▶ Problem to work on:
For the material below, the expected output is exactly the lines between the line holding "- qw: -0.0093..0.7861" and the line holding "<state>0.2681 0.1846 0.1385", inclusive, with pictures left out.

========

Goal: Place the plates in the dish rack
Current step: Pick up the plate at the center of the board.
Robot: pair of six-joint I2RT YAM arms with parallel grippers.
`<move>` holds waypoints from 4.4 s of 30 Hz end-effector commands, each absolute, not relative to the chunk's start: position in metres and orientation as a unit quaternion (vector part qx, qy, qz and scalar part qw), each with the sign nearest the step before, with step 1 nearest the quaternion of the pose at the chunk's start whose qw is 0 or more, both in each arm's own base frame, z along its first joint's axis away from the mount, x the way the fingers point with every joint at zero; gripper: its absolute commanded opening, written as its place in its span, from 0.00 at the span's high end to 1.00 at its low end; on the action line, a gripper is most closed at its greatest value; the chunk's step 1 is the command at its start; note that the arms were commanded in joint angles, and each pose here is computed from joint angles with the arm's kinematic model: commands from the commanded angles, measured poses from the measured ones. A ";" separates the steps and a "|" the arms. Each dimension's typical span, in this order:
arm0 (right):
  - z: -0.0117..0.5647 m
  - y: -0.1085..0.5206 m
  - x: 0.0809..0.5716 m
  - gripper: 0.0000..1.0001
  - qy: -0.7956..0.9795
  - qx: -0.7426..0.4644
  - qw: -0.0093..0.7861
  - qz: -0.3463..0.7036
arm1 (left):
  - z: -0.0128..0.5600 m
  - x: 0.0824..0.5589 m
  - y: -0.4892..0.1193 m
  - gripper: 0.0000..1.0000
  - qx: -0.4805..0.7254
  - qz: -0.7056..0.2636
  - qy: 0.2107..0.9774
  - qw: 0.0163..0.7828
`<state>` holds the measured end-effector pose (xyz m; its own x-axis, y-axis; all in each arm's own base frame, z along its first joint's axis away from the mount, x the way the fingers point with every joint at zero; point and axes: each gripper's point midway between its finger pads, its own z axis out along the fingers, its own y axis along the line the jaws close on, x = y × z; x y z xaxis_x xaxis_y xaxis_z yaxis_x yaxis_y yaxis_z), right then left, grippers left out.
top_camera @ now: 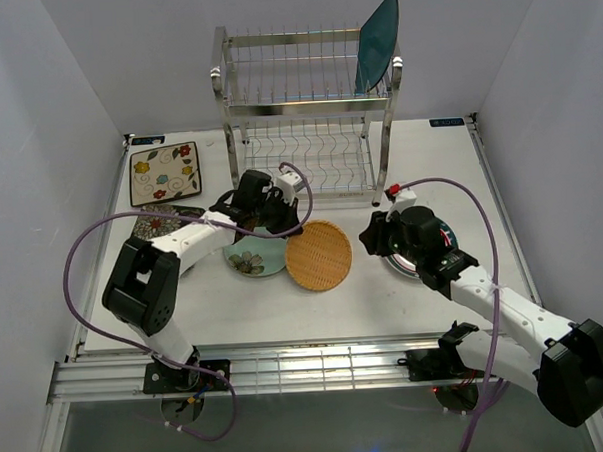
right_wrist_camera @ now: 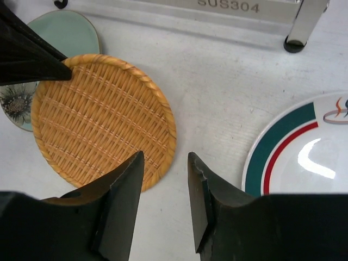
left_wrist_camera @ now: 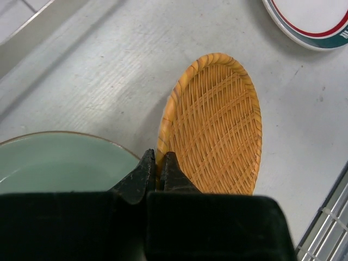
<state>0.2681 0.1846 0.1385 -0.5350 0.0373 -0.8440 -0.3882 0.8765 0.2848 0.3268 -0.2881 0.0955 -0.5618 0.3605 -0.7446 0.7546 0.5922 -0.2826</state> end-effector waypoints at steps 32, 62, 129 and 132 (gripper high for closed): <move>0.170 0.240 0.259 0.09 0.671 -0.310 0.585 0.333 | 0.211 0.285 -0.269 1.00 0.405 -0.325 0.698 0.493; 0.176 0.262 0.227 0.84 0.608 -0.389 0.558 0.411 | 0.234 0.232 -0.273 1.00 0.480 -0.388 0.617 0.487; 0.193 0.269 0.214 0.92 0.567 -0.391 0.560 0.461 | 0.207 0.235 -0.280 0.53 0.498 -0.395 0.628 0.448; 0.193 0.269 0.214 0.92 0.566 -0.390 0.562 0.460 | 0.207 0.235 -0.280 0.55 0.499 -0.396 0.628 0.447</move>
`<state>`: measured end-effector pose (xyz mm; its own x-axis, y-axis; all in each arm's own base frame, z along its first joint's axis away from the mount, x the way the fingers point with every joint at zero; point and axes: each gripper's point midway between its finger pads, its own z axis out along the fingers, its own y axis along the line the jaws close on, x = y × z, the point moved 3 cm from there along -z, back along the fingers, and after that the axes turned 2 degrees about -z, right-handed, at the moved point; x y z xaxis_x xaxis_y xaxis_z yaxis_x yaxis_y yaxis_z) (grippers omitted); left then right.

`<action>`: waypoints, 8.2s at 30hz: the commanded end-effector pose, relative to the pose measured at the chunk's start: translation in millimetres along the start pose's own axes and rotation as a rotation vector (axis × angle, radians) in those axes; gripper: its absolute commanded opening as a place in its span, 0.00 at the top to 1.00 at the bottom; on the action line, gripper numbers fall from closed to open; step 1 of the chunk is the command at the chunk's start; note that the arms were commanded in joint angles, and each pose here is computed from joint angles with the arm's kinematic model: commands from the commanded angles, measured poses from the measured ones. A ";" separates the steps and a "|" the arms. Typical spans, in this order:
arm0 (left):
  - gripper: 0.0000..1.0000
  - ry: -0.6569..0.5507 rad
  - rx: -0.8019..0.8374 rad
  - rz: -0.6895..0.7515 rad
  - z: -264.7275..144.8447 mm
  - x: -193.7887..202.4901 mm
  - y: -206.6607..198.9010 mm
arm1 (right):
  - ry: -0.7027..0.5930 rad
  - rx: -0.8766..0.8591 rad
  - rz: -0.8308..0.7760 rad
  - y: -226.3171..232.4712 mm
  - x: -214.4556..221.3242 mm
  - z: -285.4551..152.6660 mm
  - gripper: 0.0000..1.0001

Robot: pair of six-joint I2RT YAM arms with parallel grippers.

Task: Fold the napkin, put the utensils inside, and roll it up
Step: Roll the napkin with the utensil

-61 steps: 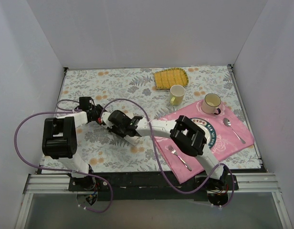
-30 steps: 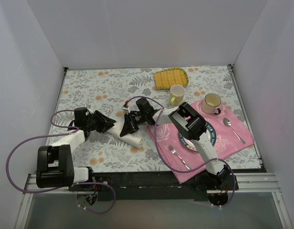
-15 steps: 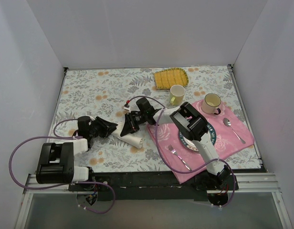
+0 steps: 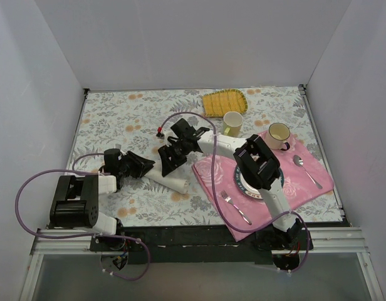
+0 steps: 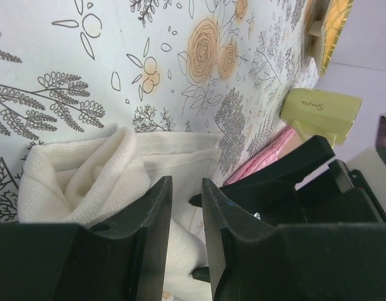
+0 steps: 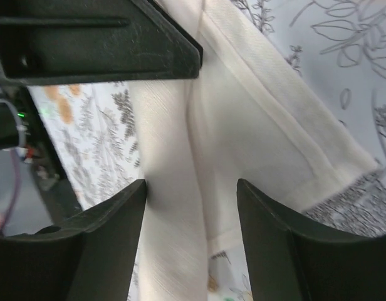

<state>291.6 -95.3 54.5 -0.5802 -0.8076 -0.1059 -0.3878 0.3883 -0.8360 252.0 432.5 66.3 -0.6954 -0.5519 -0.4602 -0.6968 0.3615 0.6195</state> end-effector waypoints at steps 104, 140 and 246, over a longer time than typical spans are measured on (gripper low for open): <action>0.64 0.226 -0.209 0.165 27.5 5.5 -9.2 | -0.048 0.410 -0.793 47.8 -9.8 -31.8 0.23; 0.56 -0.007 -0.212 0.312 9.3 -66.5 -80.8 | 0.177 0.283 -0.555 15.5 60.1 41.9 0.82; 0.51 0.134 -0.032 0.229 -19.4 2.2 -68.4 | 0.102 -0.254 0.235 -21.9 60.8 15.1 0.70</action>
<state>312.7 -102.3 117.5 -0.7263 -0.6384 -0.2548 -0.2977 0.6264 -0.7204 240.3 410.7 47.0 -0.7577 -0.5384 -0.3688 -0.5651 0.2584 0.7835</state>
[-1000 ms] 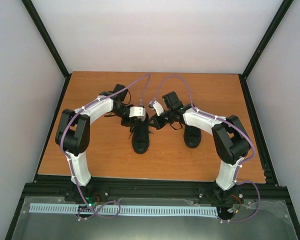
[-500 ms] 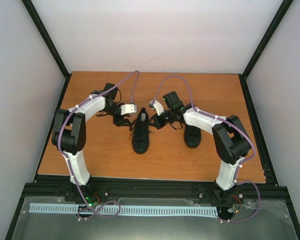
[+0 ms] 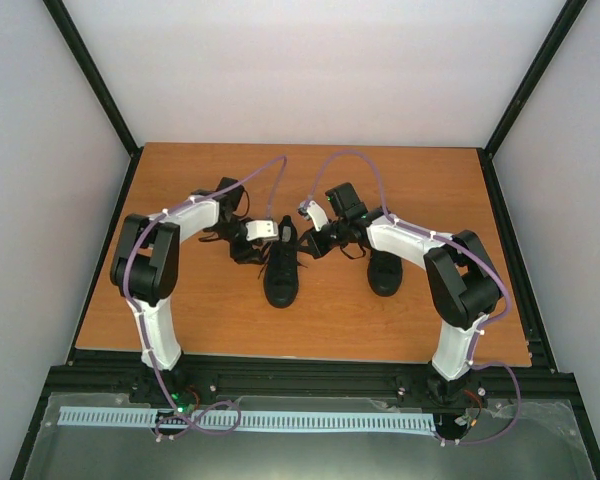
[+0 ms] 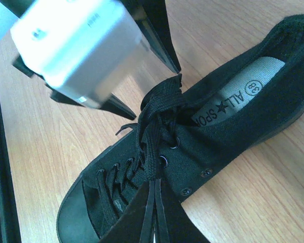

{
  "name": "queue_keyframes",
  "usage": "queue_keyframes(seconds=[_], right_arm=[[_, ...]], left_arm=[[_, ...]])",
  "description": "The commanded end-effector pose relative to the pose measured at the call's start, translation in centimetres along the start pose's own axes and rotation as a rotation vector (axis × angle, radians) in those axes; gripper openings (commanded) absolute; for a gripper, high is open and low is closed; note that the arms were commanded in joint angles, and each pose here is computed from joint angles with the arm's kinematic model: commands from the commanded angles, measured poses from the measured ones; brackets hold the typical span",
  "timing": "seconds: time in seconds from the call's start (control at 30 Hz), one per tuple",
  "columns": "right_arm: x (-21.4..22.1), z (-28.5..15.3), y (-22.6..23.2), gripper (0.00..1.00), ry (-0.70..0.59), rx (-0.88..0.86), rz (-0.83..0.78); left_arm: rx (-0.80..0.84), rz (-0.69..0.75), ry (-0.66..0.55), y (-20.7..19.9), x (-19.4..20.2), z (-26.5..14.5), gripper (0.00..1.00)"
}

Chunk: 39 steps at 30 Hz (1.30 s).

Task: Tie the shoes
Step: Tie the shoelace on the shoe.

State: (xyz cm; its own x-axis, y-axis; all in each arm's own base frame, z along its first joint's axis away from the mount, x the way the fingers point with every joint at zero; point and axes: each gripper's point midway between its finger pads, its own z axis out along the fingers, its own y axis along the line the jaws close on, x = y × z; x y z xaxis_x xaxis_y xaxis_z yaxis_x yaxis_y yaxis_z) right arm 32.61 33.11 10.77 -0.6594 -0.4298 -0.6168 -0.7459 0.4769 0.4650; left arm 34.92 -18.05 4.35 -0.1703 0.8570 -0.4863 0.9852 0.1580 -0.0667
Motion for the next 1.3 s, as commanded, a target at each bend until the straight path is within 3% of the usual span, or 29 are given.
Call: queue_keyframes(seconds=[0.0, 0.23, 0.3, 0.43, 0.53, 1.17, 1.27], right_arm=[[-0.7, -0.1, 0.0, 0.03, -0.02, -0.003, -0.01], [-0.6, 0.0, 0.0, 0.03, -0.018, -0.007, -0.009], [-0.6, -0.1, 0.1, 0.03, -0.019, -0.009, -0.009], [-0.6, -0.1, 0.0, 0.03, -0.017, -0.003, -0.011], [-0.4, -0.2, -0.2, 0.03, -0.015, 0.008, -0.008], [3.6, -2.1, -3.6, 0.03, -0.012, 0.133, 0.13], [3.2, -2.1, -3.4, 0.03, -0.02, 0.119, 0.127]], left_arm=[[0.006, 0.009, 0.04, 0.0, 0.5, 1.5, 0.64], [-0.008, 0.02, 0.049, 0.0, 0.6, 2.2, 0.61], [-0.014, 0.025, 0.042, 0.0, 0.4, 2.1, 0.49], [-0.031, 0.03, 0.032, 0.1, 0.2, 1.5, 0.15], [-0.038, 0.01, 0.01, 0.6, 0.0, 0.4, 0.03], [-0.074, -0.073, 0.07, 2.2, 3.7, -0.4, 0.01], [-0.076, -0.066, 0.059, 2.1, 3.4, -0.8, 0.07]])
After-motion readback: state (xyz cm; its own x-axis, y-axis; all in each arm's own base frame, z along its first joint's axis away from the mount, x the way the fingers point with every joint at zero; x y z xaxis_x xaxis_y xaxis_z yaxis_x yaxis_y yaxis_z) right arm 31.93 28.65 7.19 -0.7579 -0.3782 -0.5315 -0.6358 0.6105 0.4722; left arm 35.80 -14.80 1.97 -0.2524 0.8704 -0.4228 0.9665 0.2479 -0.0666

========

▶ Task response:
  - qw: -0.0093..0.7861
  - qz: -0.3463..0.7036
arm1 (left):
  - z: -0.0128..0.5600 m
  - x: 0.0824..0.5589 m
  - y: -0.4892..0.1193 m
  - gripper: 0.0000..1.0000
  - qx: -0.4805..0.7254
  - qz: -0.7056..0.2636
  - qy: 0.2107..0.9774
  - qw: 0.0163..0.7828
`<state>` holds the measured end-effector pose (xyz m; its own x-axis, y-axis; all in each arm's own base frame, z along its first joint's axis away from the mount, x the way the fingers point with every joint at zero; point and axes: each gripper's point midway between its finger pads, its own z axis out along the fingers, its own y axis along the line the jaws close on, x = y × z; x y z xaxis_x xaxis_y xaxis_z yaxis_x yaxis_y yaxis_z), right then left, grippers left out.
top_camera @ now: 
right_wrist_camera @ now: 
left_wrist_camera @ now: 
<state>0.2681 0.1846 0.1385 -0.5350 0.0373 -0.8440 -0.3882 0.8765 0.2848 0.3268 -0.2881 0.0955 -0.5618 0.3605 -0.7446 0.7546 0.5922 -0.2826</state> end-effector waypoints at steps 32, 62, 129 and 132 (gripper high for closed): <move>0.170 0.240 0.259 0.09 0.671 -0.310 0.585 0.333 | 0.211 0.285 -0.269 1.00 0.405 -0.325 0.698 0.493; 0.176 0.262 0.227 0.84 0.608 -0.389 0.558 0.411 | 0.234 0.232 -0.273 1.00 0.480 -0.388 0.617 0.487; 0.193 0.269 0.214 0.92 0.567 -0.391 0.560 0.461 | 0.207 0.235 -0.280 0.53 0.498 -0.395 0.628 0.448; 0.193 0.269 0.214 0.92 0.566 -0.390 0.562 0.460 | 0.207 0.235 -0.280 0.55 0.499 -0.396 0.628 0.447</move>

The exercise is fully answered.